La pialla, lo scalpello, i trucioli, odore di segatura; la colla a caldo nel lurido barattolo, i chiodi di tutte le forme e le misure.
Padre falegname scendeva le scale ed andava in bottega ogni mattina alla stessa ora con la stessa tuta blu, il berretto sulla testa per non sporcarsi i capelli ma i guanti non li portò mai. Aveva ancora tutte le sue dita, anche a settantanove anni, quell’estate quando lasciò il corpo sulla terra della vigna.
- Falegname da sessant’anni ma son stato molto attento – raccontava – e morirò con tutte le mie dita.
Respirare un po’ d’aria buona, voleva da vecchio, e lasciava spesso la bottega greve di odori di colla segatura trucioli e legno.
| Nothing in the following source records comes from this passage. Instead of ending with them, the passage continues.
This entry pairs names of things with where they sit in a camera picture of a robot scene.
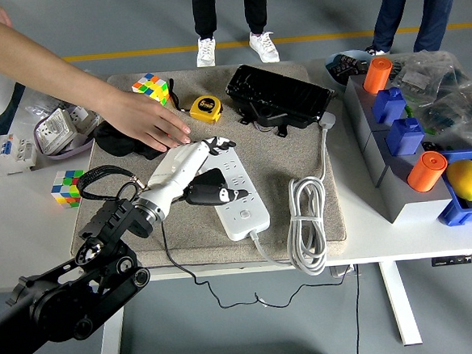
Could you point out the glossy black device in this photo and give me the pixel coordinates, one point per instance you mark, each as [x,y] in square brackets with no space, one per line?
[278,93]

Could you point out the person's hand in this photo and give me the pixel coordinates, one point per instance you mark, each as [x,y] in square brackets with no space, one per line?
[143,118]

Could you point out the orange cylinder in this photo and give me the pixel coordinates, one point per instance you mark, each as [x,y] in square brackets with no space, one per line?
[378,74]
[426,172]

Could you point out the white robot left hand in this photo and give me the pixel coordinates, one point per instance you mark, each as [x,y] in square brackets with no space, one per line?
[174,169]

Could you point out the small colourful puzzle cube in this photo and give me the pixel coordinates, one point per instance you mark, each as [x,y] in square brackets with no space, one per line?
[67,189]

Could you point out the dark circuit boards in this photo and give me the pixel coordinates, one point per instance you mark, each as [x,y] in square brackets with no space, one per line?
[348,68]

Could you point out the grey box under table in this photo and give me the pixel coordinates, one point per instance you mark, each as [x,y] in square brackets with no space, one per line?
[344,270]

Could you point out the white circuit breaker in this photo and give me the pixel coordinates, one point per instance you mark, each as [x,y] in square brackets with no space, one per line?
[11,154]

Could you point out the light blue bowl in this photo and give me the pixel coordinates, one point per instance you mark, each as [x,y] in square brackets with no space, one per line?
[331,75]

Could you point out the black folded cloth bag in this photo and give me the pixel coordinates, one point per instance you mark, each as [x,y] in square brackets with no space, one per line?
[114,141]

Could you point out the small black component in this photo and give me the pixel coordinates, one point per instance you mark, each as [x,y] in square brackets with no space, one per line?
[431,146]

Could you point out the large colourful puzzle cube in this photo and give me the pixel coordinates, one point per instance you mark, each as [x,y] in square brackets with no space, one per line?
[154,87]

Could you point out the clear bag of components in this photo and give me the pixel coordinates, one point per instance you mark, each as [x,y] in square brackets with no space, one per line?
[463,120]
[427,74]

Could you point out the white table leg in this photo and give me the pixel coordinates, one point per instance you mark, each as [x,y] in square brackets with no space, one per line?
[400,303]
[112,343]

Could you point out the yellow tape measure round label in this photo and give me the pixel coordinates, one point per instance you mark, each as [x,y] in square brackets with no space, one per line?
[205,108]

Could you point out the black table control panel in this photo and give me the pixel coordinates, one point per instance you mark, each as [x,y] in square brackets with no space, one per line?
[464,259]

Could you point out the white power strip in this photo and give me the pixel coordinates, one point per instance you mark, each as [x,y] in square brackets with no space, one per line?
[247,229]

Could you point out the blue plastic block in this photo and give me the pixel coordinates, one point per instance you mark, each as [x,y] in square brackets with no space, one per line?
[405,137]
[389,107]

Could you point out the yellow lemon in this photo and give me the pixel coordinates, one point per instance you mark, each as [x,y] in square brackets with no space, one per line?
[467,179]

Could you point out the white wall socket module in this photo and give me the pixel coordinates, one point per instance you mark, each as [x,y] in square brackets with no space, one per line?
[54,131]
[85,116]

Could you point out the green plastic part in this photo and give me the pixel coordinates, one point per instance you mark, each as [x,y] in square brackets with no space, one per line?
[409,111]
[429,131]

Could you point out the blue plastic bin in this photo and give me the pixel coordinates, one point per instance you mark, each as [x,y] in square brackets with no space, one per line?
[451,214]

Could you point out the black plug adapter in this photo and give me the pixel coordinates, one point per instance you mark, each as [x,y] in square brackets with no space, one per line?
[209,178]

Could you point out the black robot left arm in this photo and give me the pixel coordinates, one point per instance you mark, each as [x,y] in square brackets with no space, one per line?
[58,303]

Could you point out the person's forearm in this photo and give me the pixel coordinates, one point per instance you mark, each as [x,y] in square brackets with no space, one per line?
[41,63]

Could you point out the grey-brown mat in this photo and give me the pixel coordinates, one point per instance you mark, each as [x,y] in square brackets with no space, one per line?
[267,162]

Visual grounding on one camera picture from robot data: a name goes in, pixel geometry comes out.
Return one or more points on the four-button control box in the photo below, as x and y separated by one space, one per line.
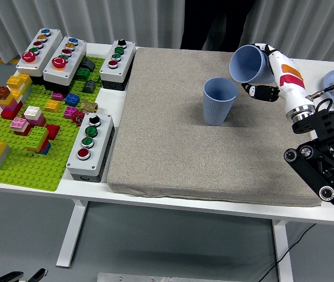
124 58
100 141

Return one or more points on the small magenta brick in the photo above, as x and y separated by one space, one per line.
57 96

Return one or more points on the white table leg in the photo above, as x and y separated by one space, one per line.
283 252
71 235

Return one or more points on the green studded baseplate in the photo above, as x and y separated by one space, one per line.
31 173

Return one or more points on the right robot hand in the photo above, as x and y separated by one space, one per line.
293 91

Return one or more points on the grey curved brick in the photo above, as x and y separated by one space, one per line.
89 64

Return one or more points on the blue ribbed plastic cup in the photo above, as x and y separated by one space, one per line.
249 64
217 110

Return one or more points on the green orange blue brick stack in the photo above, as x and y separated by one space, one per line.
37 139

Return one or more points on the yellow brown red brick tower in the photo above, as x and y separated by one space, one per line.
14 97

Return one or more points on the five-button control box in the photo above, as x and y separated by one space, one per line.
45 50
73 61

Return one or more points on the white pleated curtain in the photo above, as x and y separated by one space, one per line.
96 20

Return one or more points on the pink brick on red brick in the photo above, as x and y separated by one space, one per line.
20 125

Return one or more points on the grey-brown mat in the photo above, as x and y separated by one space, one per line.
170 132

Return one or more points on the white brick on pink brick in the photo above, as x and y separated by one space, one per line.
34 115

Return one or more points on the person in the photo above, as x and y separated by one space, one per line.
214 23

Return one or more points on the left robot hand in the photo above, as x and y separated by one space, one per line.
37 274

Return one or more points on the dark green brick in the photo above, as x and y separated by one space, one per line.
83 74

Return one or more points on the grey sloped brick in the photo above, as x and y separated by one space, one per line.
89 87

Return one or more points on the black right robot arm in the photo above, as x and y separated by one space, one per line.
323 164
Sul banco incrostazioni e compensato, lavori da finire; non li terminò mai e sono fermi ancora lì, ad aspettare il tempo eterno di chi è stato. Sono fermi accanto al banco, con la pialla – quella nuova che usò troppo poco – fermi accanto a tutti gli altri attrezzi accolti contro il muro, disegno espressionista di una vita.
Il legno, il legno in tutte le sue forme, con tutti i suoi colori. La pialla il martello, trucioli e segatura, trucioli di legno. Segatura sul pavimento, nei capelli, fra le dita delle mani.
Ed erano i suoi occhi grigi, meno limpidi verso la vecchiaia, che misuravano il legno con sguardo esperto, valutavano qualità e peso senza mai sbagliare. Poi c’erano le mani, quelle mani grandi di uomo che non ha mai forgiato altro che legno: segato, scartavetrato, pulito, lisciato, incollato, diviso per poi riattaccare. Mani ruvide e grandi con i calli nel palmo e le unghie corte.
Avevano da fare come sempre chi guarda alla propria vita e lascia indietro tutto il resto: si stancavano presto, in casa sua, quando raccontava della guerra della Germania della fuga, dell’andare a nove anni a lavorare, della scuola frequentata poco e male. Si stancò poi di raccontare e più nessuno adesso sa.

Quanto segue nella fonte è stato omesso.